**Material provided:**
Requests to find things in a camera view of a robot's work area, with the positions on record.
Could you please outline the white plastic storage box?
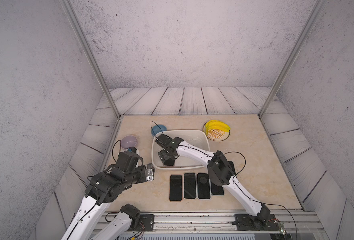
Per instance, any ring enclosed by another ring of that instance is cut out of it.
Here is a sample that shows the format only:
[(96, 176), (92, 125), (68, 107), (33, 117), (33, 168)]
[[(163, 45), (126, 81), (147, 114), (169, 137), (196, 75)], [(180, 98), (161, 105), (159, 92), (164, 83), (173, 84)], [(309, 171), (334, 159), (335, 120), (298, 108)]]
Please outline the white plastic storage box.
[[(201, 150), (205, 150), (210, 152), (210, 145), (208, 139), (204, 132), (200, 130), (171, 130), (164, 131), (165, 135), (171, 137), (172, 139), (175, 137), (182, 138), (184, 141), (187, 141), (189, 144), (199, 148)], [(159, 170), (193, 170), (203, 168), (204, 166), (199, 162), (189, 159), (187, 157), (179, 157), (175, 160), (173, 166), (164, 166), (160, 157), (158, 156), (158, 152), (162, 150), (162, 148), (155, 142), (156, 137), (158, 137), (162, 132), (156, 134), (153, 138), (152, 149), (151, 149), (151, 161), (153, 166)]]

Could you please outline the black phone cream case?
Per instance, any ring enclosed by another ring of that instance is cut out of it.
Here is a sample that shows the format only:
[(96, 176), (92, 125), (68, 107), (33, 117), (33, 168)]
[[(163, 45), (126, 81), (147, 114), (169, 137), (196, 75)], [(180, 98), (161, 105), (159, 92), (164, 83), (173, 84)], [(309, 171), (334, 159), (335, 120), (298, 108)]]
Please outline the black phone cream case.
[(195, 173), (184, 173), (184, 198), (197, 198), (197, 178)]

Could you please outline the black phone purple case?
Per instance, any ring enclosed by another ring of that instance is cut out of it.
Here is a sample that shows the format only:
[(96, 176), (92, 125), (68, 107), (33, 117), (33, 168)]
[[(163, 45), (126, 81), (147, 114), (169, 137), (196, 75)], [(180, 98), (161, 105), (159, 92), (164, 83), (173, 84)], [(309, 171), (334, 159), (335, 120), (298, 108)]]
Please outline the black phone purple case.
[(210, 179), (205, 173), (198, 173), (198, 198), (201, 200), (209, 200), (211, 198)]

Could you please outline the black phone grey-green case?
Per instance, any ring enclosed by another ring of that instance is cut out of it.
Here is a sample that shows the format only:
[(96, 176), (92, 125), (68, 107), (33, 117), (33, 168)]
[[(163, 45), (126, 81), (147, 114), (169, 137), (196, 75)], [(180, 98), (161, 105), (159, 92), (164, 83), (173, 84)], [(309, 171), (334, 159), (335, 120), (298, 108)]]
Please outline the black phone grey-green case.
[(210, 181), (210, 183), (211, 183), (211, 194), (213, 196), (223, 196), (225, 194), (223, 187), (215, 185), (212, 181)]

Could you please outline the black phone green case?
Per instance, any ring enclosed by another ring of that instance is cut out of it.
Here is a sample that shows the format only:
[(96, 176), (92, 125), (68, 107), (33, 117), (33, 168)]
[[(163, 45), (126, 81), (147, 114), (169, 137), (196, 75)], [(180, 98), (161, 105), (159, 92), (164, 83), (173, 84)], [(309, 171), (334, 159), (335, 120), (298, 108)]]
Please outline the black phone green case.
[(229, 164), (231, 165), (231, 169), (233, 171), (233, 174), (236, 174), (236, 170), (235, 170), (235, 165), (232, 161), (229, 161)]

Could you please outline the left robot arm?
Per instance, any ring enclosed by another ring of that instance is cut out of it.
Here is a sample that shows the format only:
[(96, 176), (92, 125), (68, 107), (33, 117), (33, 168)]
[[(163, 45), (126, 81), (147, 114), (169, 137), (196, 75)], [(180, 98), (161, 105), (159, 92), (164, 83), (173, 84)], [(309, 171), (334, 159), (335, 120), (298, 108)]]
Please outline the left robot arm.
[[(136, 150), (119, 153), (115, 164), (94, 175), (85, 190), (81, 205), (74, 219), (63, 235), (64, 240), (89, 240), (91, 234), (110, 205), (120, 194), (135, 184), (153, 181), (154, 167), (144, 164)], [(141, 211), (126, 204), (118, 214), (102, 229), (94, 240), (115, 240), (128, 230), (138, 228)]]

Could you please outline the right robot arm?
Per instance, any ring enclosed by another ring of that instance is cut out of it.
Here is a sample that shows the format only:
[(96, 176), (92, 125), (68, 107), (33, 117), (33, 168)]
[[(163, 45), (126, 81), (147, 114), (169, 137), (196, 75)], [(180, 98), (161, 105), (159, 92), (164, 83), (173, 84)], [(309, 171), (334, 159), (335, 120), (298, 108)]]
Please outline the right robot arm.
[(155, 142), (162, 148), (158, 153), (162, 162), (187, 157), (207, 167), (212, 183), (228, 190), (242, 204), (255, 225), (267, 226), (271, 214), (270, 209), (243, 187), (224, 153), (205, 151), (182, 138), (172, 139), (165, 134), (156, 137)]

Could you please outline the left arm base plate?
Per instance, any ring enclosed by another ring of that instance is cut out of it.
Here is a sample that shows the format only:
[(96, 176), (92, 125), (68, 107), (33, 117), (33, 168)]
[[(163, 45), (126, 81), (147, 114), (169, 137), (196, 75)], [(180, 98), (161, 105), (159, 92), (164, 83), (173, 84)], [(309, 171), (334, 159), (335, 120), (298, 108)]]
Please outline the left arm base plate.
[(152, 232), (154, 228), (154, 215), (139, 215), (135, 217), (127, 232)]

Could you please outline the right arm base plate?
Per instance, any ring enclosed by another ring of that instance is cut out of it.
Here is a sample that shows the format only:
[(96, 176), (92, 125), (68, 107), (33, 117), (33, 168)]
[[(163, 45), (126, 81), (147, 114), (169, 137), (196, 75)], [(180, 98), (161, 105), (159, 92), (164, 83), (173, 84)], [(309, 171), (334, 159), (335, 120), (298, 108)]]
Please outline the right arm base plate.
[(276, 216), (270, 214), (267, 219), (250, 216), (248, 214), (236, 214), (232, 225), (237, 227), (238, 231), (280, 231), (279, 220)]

--

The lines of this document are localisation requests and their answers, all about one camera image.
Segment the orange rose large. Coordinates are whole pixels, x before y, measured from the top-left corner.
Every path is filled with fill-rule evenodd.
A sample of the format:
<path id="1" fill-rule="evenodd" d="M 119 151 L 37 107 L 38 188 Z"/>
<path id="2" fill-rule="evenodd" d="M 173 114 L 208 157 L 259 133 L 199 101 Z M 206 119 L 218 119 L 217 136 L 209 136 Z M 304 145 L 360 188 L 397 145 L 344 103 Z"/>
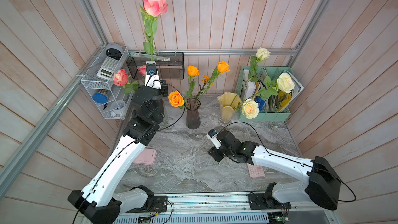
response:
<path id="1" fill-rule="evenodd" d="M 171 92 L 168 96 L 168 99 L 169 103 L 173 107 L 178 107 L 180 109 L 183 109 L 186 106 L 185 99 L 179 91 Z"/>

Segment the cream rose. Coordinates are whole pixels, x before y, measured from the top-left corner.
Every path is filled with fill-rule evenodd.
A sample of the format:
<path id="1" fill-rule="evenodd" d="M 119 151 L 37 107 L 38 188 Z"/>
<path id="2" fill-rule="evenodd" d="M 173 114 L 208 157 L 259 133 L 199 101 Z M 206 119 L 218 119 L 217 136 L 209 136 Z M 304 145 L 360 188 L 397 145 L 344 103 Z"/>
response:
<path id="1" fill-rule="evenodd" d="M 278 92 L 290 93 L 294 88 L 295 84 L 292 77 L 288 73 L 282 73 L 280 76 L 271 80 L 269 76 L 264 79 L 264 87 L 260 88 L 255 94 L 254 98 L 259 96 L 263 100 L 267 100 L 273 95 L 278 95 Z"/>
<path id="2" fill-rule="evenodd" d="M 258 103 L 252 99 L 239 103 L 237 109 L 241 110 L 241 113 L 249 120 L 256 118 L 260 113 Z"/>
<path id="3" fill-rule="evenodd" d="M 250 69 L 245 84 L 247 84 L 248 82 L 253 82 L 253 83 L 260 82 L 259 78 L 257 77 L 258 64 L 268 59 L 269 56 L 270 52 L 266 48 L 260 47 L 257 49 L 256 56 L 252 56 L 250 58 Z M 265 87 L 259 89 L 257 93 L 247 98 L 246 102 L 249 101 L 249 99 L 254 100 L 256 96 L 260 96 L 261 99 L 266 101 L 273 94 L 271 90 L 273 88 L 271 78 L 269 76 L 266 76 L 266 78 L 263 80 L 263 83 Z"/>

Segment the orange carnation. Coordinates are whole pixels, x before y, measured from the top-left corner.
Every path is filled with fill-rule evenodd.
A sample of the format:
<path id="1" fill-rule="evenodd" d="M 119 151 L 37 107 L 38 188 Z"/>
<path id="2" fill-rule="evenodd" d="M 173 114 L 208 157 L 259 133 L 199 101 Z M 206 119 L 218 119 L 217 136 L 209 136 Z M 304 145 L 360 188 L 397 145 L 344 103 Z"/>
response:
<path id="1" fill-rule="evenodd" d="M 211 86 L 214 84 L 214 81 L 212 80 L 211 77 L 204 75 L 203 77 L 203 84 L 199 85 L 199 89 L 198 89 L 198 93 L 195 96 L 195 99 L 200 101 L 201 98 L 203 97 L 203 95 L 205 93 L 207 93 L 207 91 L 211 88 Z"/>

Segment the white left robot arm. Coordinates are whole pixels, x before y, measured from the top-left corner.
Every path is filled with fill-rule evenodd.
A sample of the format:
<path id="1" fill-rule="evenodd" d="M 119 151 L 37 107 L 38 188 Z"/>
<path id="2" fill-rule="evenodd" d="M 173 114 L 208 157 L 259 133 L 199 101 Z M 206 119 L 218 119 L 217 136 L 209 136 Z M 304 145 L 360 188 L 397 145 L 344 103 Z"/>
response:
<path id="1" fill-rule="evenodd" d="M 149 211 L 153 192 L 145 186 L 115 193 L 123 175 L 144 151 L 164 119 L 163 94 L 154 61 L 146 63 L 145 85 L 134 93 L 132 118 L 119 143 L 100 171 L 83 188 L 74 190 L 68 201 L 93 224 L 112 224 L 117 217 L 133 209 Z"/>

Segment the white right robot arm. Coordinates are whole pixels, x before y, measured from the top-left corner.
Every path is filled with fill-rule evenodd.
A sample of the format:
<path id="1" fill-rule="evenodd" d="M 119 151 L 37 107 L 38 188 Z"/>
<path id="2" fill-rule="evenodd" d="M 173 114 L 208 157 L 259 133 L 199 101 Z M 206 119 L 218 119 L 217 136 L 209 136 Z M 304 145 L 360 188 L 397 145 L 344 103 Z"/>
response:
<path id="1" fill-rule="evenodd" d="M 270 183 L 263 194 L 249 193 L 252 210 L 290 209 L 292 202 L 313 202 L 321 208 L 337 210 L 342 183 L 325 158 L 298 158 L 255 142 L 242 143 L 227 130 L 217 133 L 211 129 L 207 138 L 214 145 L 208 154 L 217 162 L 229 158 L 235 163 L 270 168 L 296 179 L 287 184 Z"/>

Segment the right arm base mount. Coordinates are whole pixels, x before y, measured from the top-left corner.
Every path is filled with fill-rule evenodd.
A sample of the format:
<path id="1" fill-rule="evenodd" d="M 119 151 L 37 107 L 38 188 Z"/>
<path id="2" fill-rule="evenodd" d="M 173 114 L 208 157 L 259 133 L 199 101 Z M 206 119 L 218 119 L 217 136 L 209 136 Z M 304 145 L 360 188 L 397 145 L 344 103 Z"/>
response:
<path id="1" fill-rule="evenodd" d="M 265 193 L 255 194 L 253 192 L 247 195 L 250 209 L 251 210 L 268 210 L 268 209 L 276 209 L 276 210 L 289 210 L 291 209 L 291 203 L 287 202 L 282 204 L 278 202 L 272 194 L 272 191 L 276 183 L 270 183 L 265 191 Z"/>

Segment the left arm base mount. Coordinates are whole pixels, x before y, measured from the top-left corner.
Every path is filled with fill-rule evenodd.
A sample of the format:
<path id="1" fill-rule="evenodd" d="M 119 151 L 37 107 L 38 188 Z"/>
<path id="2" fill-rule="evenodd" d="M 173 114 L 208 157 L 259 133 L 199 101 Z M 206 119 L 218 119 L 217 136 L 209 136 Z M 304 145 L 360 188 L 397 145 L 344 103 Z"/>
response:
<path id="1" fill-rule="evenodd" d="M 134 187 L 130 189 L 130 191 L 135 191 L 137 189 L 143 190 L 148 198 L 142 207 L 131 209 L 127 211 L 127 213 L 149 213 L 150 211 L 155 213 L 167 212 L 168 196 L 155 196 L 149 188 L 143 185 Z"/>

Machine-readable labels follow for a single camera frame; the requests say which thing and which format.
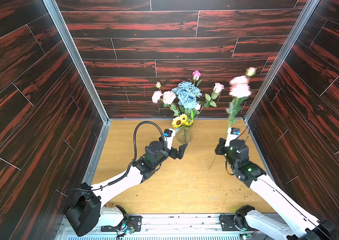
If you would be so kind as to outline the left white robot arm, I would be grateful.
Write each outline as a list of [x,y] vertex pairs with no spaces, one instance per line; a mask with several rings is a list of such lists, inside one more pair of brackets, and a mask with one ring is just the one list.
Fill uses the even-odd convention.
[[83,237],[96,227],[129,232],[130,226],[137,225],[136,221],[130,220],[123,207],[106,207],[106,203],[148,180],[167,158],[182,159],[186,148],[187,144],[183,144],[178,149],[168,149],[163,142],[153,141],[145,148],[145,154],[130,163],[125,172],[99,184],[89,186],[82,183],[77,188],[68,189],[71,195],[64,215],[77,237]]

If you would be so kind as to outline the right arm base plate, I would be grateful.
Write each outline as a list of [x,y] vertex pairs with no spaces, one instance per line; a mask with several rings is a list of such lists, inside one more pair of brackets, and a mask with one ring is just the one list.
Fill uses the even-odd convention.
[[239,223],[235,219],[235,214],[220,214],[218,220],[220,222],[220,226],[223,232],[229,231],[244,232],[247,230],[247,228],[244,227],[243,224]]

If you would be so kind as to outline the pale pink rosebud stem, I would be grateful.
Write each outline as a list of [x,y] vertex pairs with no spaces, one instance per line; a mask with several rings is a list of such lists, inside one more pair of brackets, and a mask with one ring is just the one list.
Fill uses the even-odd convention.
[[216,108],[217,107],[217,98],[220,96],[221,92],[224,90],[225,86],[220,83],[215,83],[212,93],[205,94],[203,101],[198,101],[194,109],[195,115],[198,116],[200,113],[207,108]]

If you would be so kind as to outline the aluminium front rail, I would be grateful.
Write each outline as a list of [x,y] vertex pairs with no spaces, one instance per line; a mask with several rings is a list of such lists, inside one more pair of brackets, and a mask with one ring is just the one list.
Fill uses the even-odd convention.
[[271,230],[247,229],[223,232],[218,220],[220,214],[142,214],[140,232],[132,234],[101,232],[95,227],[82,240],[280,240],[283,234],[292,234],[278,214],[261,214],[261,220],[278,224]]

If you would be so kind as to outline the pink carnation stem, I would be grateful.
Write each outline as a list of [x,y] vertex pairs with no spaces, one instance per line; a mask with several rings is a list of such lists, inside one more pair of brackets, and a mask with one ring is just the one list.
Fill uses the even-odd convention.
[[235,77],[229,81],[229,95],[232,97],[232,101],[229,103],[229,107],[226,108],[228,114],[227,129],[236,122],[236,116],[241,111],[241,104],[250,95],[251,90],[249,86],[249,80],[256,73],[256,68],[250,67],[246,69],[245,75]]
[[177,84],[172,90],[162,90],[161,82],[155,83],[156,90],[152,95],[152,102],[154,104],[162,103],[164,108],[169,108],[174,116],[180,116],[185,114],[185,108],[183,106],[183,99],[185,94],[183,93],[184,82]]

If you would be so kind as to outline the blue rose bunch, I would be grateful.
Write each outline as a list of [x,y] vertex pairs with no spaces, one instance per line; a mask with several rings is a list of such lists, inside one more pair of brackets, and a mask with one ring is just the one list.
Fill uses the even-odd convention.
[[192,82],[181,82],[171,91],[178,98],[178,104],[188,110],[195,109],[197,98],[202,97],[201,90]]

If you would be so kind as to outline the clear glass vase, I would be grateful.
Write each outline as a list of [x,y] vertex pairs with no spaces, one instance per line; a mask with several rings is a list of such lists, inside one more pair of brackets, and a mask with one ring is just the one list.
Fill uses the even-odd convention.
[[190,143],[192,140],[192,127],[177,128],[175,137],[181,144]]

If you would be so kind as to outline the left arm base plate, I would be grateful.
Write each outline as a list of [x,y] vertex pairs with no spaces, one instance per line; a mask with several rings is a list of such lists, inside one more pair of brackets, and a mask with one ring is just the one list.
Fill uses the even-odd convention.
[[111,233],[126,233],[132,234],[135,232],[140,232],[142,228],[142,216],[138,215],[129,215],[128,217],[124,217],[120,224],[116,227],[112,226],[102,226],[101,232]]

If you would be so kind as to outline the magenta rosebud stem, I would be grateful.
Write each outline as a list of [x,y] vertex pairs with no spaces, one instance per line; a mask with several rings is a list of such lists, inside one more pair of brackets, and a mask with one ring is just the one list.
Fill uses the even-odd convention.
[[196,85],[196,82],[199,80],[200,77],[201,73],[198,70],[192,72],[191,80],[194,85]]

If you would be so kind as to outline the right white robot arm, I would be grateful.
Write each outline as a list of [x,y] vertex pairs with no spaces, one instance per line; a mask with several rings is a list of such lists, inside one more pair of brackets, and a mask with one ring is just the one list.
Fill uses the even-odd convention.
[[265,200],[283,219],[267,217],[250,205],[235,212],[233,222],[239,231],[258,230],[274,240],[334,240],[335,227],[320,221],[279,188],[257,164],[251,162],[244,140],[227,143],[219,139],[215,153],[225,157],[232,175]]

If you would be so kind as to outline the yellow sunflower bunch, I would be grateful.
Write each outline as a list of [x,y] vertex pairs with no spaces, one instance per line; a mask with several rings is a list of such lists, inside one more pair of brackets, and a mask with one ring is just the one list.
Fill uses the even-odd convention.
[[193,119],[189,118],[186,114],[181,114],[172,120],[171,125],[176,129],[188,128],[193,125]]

...

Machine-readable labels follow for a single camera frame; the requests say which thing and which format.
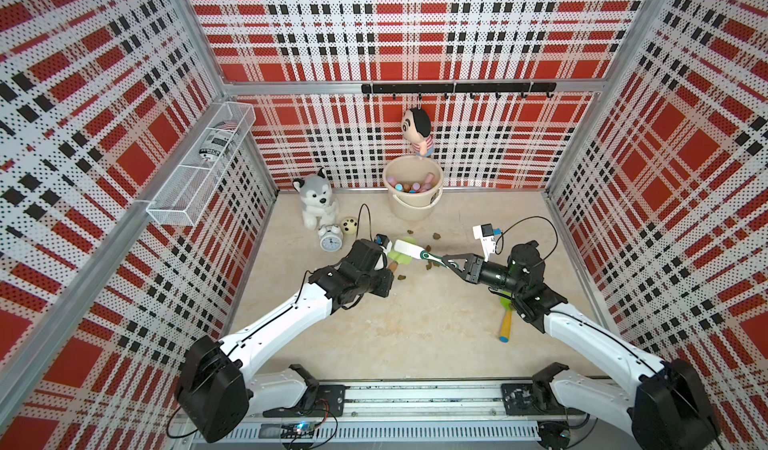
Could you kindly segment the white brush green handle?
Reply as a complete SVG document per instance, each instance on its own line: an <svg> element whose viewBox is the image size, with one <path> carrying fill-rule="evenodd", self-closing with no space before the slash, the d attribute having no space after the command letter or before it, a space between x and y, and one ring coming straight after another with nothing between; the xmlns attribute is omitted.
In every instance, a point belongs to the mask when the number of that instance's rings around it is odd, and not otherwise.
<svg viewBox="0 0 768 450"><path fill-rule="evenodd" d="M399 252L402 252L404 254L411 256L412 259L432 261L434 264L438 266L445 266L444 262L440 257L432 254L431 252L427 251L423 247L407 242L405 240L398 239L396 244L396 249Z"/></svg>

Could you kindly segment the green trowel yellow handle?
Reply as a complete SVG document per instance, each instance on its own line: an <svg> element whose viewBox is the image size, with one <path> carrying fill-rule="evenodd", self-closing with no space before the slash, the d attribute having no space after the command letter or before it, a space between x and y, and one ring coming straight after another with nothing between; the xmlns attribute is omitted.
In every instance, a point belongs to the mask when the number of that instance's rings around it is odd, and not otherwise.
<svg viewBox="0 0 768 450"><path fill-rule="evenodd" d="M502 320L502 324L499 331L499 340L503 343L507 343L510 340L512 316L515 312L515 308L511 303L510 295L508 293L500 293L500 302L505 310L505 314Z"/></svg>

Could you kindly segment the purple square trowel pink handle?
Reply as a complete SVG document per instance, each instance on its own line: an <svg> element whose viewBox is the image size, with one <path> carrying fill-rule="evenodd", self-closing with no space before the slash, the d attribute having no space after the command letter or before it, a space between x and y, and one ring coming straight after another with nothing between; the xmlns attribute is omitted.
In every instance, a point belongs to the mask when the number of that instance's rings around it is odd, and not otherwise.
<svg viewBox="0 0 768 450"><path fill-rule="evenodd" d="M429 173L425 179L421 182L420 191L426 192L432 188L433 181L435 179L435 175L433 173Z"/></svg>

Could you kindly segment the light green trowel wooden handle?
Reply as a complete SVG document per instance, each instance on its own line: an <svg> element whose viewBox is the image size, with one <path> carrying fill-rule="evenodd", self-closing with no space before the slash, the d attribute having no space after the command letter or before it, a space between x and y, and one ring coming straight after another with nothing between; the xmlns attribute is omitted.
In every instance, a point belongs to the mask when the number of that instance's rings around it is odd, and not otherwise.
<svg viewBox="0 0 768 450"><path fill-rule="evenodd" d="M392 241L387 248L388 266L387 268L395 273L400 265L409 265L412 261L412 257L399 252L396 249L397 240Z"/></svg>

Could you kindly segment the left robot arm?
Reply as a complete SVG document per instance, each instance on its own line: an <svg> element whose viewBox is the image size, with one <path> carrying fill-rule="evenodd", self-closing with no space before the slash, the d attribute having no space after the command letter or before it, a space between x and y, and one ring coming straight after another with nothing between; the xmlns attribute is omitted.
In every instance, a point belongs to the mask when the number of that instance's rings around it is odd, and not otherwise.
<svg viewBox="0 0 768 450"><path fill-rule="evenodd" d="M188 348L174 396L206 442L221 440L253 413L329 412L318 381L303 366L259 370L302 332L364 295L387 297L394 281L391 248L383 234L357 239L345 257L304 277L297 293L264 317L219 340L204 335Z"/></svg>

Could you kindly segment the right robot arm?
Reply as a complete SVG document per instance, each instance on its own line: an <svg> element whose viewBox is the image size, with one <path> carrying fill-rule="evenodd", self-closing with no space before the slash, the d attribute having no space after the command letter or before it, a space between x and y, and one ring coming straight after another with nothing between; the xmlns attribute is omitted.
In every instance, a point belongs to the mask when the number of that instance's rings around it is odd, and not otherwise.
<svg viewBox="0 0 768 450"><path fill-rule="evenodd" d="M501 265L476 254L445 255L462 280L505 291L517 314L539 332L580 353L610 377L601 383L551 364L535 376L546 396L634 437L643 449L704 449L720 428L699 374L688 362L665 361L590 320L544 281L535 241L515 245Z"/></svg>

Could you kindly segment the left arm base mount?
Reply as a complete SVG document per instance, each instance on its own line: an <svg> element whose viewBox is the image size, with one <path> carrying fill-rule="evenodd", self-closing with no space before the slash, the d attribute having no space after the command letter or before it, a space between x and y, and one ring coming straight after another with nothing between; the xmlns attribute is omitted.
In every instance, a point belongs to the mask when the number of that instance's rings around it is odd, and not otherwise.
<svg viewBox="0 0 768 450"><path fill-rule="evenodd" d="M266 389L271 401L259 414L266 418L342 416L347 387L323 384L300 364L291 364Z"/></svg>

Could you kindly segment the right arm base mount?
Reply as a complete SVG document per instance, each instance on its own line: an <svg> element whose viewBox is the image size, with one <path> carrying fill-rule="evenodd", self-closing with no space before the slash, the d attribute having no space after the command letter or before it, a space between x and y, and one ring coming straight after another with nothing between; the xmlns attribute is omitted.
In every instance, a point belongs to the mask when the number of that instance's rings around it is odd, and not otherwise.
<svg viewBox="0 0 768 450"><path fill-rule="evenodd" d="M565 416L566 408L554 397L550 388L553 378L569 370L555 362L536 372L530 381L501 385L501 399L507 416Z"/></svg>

**Instructions for the task:**
Examine each line of the listing for the word "trowel" and state only how many lines contain it.

**Worked solution:**
3